An open-ended question rhetorically asked by TeleGeography VP Stephan Beckert at the Pacific Telecommunications Council illustrates thinking about “the end of the PSTN.”

“Does anyone have a post-PSTN business model?” he asked. The question came in the context of a presentation about the international voice market. Mobile executives would not understand the question, since it is akin to asking “does anyone have a post-analog business model?”

Granted, the post-analog mobile business model did not have to contend with the existence of the Internet. And though mobile service providers are starting to deal with over the top alternatives to carrier services, they have not faced nearly the pressures on the fixed network business.

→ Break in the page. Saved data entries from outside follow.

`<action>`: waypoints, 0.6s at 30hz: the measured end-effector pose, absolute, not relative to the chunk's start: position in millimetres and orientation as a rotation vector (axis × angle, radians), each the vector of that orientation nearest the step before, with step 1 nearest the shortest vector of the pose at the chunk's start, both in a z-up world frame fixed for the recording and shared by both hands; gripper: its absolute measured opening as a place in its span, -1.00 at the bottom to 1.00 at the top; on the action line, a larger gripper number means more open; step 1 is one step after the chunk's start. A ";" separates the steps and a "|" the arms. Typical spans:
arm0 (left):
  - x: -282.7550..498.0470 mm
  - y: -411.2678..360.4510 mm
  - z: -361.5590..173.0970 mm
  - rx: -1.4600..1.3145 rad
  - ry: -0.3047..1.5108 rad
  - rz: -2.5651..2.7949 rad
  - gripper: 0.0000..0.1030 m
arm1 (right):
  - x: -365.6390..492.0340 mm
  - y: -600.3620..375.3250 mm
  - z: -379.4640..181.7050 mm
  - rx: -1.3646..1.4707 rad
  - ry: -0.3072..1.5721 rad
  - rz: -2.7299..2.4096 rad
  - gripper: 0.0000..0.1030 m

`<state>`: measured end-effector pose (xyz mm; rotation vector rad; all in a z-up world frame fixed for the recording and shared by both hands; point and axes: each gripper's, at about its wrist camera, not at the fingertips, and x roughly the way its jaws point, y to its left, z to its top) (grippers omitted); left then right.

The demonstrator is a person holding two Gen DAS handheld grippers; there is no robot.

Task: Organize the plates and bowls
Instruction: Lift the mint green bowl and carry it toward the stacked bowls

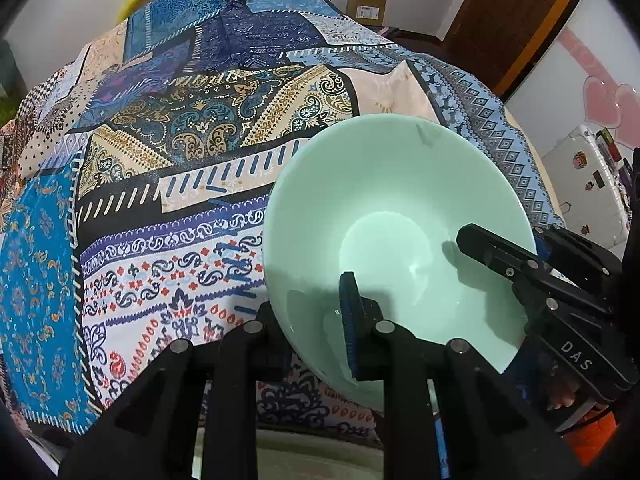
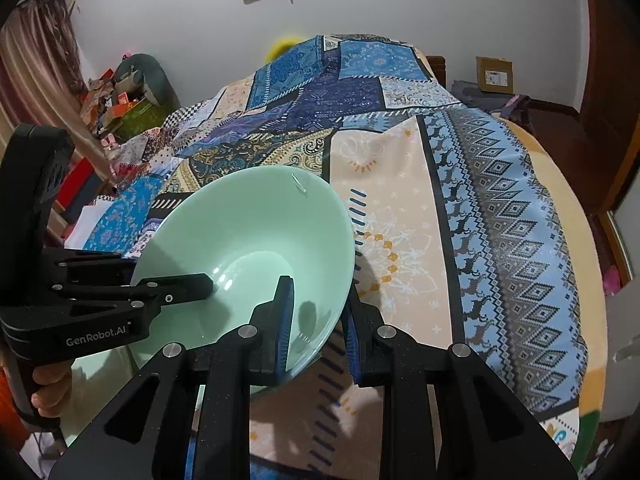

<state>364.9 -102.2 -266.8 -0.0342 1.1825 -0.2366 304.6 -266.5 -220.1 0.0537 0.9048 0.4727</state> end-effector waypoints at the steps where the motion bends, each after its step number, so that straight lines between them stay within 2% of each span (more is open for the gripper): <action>1: 362.4 -101.5 -265.0 -0.032 1.179 -0.237 -0.61 | 303.1 -266.9 -218.6 0.053 0.904 0.474 -0.59; 18: 303.1 -87.6 -198.1 -0.037 1.069 -0.217 -0.61 | 251.1 -246.4 -164.5 0.049 0.810 0.504 -0.60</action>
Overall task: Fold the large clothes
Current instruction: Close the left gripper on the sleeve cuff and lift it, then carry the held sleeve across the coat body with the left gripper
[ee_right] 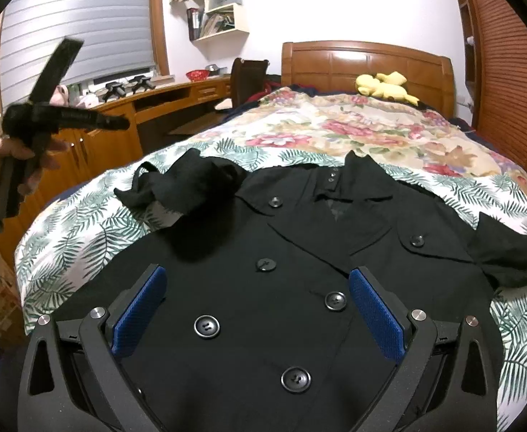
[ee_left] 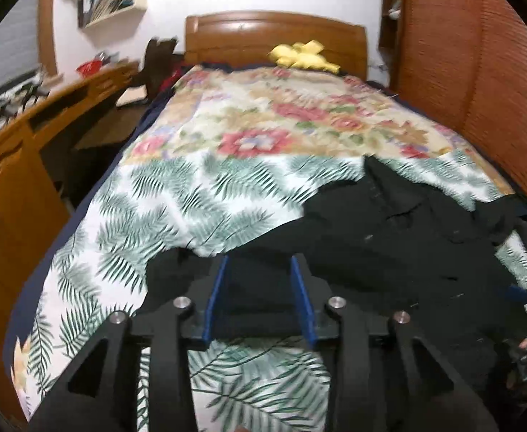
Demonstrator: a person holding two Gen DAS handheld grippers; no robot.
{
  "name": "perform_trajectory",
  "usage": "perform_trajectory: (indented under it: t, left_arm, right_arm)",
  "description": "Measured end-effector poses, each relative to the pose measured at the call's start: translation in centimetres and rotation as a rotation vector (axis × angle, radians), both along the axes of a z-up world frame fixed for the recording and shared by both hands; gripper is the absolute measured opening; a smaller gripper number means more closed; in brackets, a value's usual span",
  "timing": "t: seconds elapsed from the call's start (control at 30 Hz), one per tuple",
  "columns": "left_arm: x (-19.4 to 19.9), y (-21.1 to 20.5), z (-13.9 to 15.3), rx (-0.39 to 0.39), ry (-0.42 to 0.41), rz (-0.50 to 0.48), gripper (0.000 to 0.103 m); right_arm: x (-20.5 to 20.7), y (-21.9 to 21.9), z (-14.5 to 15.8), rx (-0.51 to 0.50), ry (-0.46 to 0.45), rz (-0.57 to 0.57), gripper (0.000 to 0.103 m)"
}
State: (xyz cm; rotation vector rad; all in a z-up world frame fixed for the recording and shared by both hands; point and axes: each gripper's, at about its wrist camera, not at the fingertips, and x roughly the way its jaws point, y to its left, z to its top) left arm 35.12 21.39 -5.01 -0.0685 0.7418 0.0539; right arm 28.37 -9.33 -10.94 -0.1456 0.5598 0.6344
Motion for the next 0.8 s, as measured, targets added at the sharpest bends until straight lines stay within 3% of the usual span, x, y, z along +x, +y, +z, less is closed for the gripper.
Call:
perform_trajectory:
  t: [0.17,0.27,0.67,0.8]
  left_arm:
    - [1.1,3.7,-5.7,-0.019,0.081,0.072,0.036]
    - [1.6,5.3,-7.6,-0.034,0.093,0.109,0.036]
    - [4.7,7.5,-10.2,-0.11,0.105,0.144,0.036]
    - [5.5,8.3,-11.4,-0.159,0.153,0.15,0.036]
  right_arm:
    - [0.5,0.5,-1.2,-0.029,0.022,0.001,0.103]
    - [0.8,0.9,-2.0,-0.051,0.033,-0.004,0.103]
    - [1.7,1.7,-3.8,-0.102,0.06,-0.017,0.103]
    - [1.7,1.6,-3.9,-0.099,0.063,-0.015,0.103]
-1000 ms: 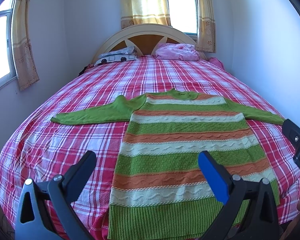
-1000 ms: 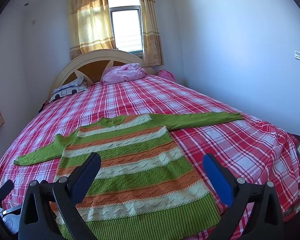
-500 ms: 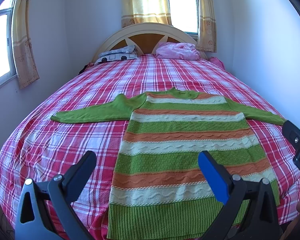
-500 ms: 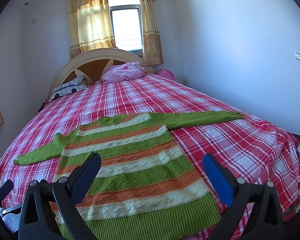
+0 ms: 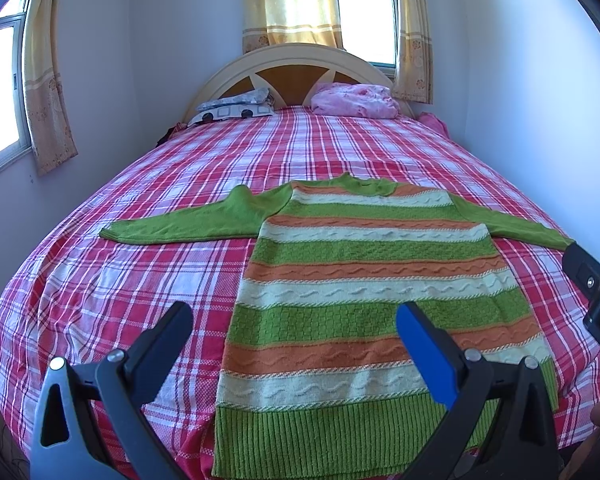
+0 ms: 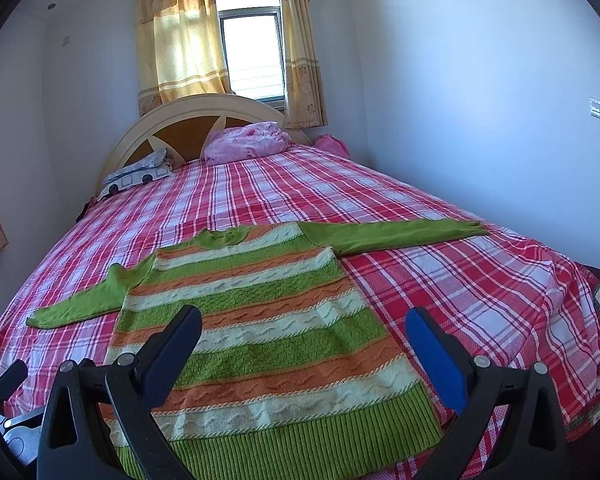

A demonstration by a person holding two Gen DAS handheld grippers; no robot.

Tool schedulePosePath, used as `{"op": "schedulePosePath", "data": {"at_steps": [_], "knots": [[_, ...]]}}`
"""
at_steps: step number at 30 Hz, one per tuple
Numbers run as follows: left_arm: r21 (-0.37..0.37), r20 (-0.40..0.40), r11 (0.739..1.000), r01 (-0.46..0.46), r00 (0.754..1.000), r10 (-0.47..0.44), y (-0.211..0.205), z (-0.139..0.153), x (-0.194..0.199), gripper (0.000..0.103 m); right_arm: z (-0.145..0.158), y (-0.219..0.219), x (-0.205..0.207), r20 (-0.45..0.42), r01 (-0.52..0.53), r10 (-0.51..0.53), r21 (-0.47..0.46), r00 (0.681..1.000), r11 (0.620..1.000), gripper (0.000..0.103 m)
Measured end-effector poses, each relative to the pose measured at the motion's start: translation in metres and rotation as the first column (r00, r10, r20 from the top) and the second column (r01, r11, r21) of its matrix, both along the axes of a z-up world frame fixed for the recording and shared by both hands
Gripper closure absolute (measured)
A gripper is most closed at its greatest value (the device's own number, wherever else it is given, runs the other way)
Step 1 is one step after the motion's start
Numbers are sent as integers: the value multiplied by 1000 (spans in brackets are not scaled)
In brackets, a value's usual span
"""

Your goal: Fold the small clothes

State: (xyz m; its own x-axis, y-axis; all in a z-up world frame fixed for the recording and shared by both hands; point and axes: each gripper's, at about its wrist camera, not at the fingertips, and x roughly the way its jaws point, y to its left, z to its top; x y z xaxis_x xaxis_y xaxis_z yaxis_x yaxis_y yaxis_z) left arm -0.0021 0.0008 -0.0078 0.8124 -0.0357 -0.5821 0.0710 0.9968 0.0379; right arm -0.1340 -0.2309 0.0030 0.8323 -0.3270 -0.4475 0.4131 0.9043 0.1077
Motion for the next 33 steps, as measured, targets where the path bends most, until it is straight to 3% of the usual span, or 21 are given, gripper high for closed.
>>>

But the transition to IP, and the diminution of voice as the key revenue driver, probably already has an “answer.” The answer obviously is broadband. One way or the other, fixed network service providers will base their revenue models on broadband access and as many valuable carrier applications and partner relationships using that network, as is possible.

Entertainment video is the second most important application, beyond high speed access. Beyond that, much remains to be seen. But in a simple sense, the post-PSTN business model already can be seen: broadband is the foundation service.

On the other hand, the precise timing of voice as a sizable revenue stream is hard to predict. Service providers have any number of retail packaging techniques that could extend the carrier voice revenue opportunity for some time, even if usage begins to dwindle significantly.

Think of the way voice not is bundled with broadband and video entertainment to encourage people to keep voice service in order to get discounts on all three services. That doesn’t necessarily mean people use the voice service much, but they pay for it.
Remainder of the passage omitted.